- League: United States Premier Hockey League National Collegiate Development Conference
- Sport: Ice hockey
- Duration: Regular season September 2019 – March 2020 Postseason Cancelled
- Games: 50
- Teams: 13

Regular season
- Season champions: New Jersey Hitmen

Dineen Cup Playoffs

NCDC seasons
- ← 2018–192020–21 →

= 2019–20 NCDC season =

The 2019–20 NCDC season was the 3rd season of the National Collegiate Development Conference (NCDC) Division of the United States Premier Hockey League (USPHL). The regular season ran from September 2019 to March 2020 with a 50-game schedule.
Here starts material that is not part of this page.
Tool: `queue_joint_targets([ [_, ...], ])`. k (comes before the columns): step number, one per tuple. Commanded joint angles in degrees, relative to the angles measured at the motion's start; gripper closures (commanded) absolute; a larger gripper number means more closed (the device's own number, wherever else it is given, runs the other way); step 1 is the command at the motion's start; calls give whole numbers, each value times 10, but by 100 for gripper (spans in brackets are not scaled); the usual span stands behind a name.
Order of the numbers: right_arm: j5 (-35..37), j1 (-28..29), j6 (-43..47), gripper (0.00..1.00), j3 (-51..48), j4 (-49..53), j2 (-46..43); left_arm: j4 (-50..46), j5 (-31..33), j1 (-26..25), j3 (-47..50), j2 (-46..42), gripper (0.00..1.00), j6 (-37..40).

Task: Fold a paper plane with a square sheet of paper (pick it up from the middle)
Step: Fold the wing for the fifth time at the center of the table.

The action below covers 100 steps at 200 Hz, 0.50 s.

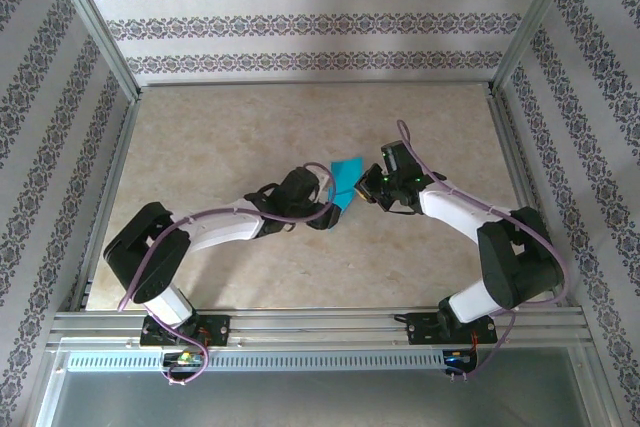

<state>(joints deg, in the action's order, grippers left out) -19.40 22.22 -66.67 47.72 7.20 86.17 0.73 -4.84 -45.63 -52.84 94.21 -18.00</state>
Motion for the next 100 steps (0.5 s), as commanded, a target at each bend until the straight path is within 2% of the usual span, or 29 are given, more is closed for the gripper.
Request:
queue_joint_targets([
  [1,-26,-6,-40,96,-11,-9,-10,24,79,-32,-26,25,32,92],
  [55,-49,-13,-60,95,-12,-18,-5,44,117,-66,-54,83,34,138],
  [100,-67,-20,-71,95,-16,-24,5,89,159,-70,-45,108,47,178],
])
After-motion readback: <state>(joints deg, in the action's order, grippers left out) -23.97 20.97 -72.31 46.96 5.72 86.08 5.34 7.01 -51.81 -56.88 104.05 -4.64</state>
Due to the COVID-19 pandemic, the entire postseason was cancelled before any games were played.

== Member changes ==
- In January 2019, the USPHL announced the approval of a franchise for Lewiston, Maine that was later named Twin City Thunder. The team began play this season.
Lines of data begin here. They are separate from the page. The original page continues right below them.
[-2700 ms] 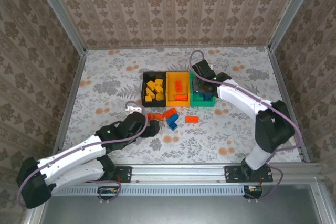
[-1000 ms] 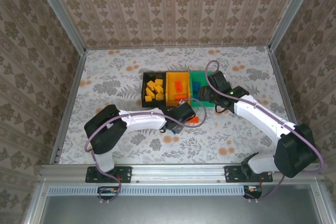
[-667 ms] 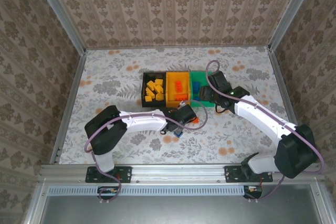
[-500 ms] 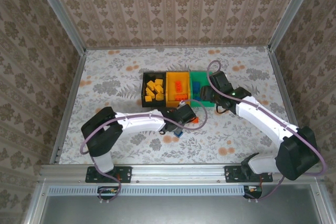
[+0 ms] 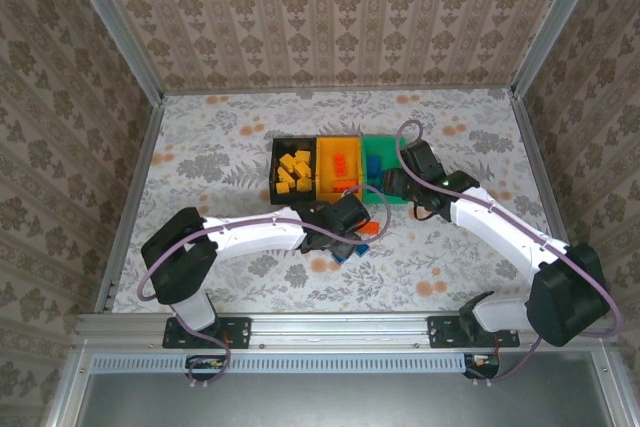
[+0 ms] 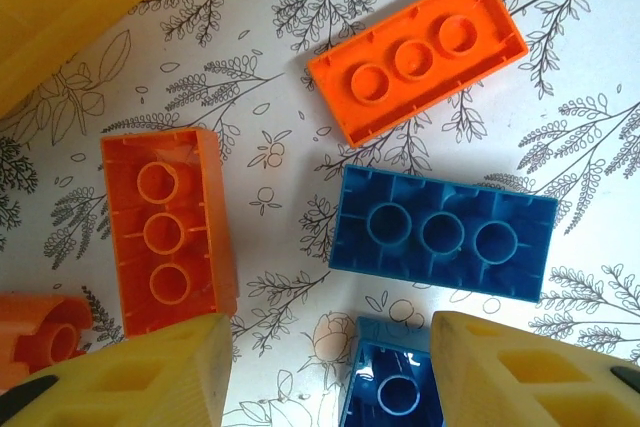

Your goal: Sort the legos into containers by color

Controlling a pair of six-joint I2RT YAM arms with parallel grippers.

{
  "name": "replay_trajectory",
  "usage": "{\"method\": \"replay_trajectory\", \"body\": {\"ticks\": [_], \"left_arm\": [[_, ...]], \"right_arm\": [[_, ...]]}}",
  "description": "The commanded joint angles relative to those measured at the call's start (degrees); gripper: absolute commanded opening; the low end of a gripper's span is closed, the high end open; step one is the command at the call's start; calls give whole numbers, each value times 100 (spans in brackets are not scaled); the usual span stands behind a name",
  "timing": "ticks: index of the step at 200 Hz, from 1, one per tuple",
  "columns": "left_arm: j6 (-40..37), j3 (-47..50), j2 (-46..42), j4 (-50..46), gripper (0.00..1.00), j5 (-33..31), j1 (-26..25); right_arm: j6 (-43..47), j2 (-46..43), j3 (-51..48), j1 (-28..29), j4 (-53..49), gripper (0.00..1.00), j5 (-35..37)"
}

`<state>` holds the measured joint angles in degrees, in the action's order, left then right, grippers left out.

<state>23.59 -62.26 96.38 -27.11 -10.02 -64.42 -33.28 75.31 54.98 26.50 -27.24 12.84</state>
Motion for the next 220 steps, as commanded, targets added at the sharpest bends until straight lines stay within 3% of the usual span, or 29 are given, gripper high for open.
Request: {"method": "replay_trajectory", "body": {"ticks": [1,65,121,162,220], "left_arm": [[38,20,-38,-66,58,124,-22],[-231,-508,620,-92,82,290,-229],[-423,-949,1164,-186,88,109,-229],[-423,-972,1399,-130,85,156,-151],[-375,-905,1423,-110,55,74,-184]], "right_arm": [[-84,-162,-54,-31,30,64,-62],[-56,-268,-74,-84,-20,65,-45],[-30,-451,-93,-185,-79,65,-54],[-30,-508,-129,-232,-62,65,-89],[-64,-586,-207,-328,-46,65,-99]]}}
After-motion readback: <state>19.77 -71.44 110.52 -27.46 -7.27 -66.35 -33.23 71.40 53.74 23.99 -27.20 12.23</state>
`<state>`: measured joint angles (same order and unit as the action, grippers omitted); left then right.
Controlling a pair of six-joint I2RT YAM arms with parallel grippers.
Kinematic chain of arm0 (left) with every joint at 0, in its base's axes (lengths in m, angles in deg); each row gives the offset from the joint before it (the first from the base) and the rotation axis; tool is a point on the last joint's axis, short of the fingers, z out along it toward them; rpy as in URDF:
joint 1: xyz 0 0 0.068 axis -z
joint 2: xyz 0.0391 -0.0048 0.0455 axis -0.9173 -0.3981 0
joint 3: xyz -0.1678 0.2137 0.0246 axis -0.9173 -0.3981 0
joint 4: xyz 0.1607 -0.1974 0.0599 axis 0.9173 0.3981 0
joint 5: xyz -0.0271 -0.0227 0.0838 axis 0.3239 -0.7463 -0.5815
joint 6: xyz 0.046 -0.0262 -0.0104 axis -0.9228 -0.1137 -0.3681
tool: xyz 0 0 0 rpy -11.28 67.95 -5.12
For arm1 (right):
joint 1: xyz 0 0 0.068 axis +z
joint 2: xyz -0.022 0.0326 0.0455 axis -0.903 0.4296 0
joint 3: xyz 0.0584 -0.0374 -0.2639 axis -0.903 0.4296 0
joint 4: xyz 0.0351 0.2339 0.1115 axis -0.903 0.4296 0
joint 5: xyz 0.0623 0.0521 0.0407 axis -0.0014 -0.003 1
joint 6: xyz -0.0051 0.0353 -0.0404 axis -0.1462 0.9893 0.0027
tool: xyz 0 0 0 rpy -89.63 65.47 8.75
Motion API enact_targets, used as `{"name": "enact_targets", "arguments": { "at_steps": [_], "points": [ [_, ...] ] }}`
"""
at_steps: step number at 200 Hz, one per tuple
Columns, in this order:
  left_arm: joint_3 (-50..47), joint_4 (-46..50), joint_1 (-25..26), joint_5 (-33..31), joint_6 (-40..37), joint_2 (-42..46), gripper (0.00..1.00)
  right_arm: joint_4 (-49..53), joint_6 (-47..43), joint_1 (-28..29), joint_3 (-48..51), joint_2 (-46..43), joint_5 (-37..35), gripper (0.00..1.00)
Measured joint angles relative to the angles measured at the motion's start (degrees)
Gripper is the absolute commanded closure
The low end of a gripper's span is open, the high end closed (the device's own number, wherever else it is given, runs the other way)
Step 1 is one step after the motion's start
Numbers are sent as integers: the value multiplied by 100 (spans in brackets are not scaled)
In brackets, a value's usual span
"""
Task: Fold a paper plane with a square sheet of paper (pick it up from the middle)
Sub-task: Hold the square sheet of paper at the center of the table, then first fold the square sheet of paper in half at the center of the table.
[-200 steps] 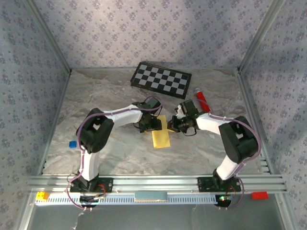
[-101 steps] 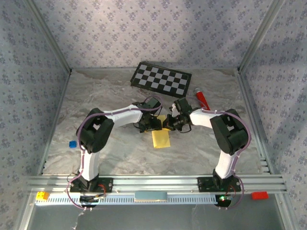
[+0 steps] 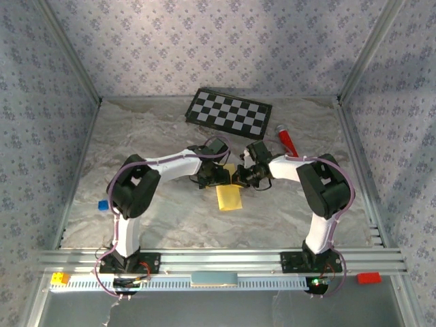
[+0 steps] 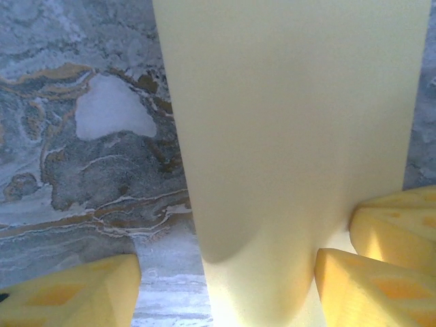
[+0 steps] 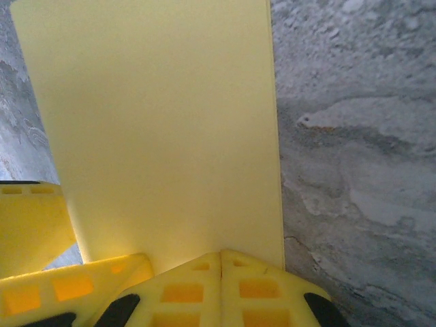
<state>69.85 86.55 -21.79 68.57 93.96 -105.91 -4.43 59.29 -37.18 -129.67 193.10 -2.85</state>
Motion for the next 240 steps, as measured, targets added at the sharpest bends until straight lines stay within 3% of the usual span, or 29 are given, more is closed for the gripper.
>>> {"name": "enact_targets", "arguments": {
  "at_steps": [23,53,71,92,145,240],
  "points": [
    [-315,-463,-17,11,0,313,32,0,-22,-11,0,0,22,100],
    [-966,-1373,-240,396,144,1207,60,0,-31,-13,0,0,31,100],
    [-1370,-2098,-428,767,330,1587,84,-2,-28,-13,0,0,31,100],
    [-1744,-2957,-612,1261,562,1598,100,-7,-26,-13,0,0,31,100],
    [-2133,-4000,-651,2037,916,1016,100,-37,-26,-13,22,0,33,100],
    [-2507,-4218,-654,2068,839,820,100,-76,-26,-22,55,-9,37,100]
  ]
}}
- In March, the league announced the merger of the Syracuse Stars and the Utica Jr. Comets. The Stars assumed Jr. Comets name and colors.

== Regular season ==

The standings at the end of the regular season were as follows:

Note: x = clinched playoff berth; y = clinched regular season title
===Standings===

| Team | GP | W | L | OTL | SOL | Pts | GF | GA |
|---|---|---|---|---|---|---|---|---|
| xy – New Jersey Hitmen | 50 | 42 | 5 | 1 | 2 | 87 | 226 | 114 |
| x – Boston Junior Bruins | 50 | 39 | 8 | 1 | 2 | 81 | 208 | 129 |
| x – Connecticut Jr. Rangers | 50 | 27 | 14 | 8 | 1 | 63 | 168 | 141 |
| x – Islanders Hockey Club | 50 | 29 | 17 | 3 | 1 | 62 | 187 | 144 |
| x – P.A.L. Jr. Islanders | 50 | 28 | 16 | 3 | 3 | 62 | 160 | 146 |
| x – Northern Cyclones | 50 | 28 | 16 | 5 | 1 | 62 | 187 | 176 |
| x – Boston Bandits | 50 | 25 | 17 | 4 | 4 | 58 | 196 | 182 |
| x – New Hampshire Junior Monarchs | 50 | 24 | 20 | 2 | 4 | 54 | 154 | 144 |
| Twin City Thunder | 50 | 26 | 22 | 2 | 0 | 54 | 170 | 164 |
| Utica Jr. Comets | 50 | 22 | 24 | 4 | 0 | 48 | 161 | 177 |
| South Shore Kings | 50 | 17 | 27 | 3 | 3 | 40 | 145 | 191 |
| Rockets Hockey Club | 50 | 15 | 28 | 6 | 1 | 37 | 160 | 204 |
| Rochester Monarchs | 50 | 3 | 44 | 3 | 0 | 9 | 78 | 288 |

== Dineen Cup playoffs ==
At the conclusion of the regular season, the playoff matches were set. However, prior to the start of the postseason, the remainder of the season was cancelled due to the COVID-19 pandemic.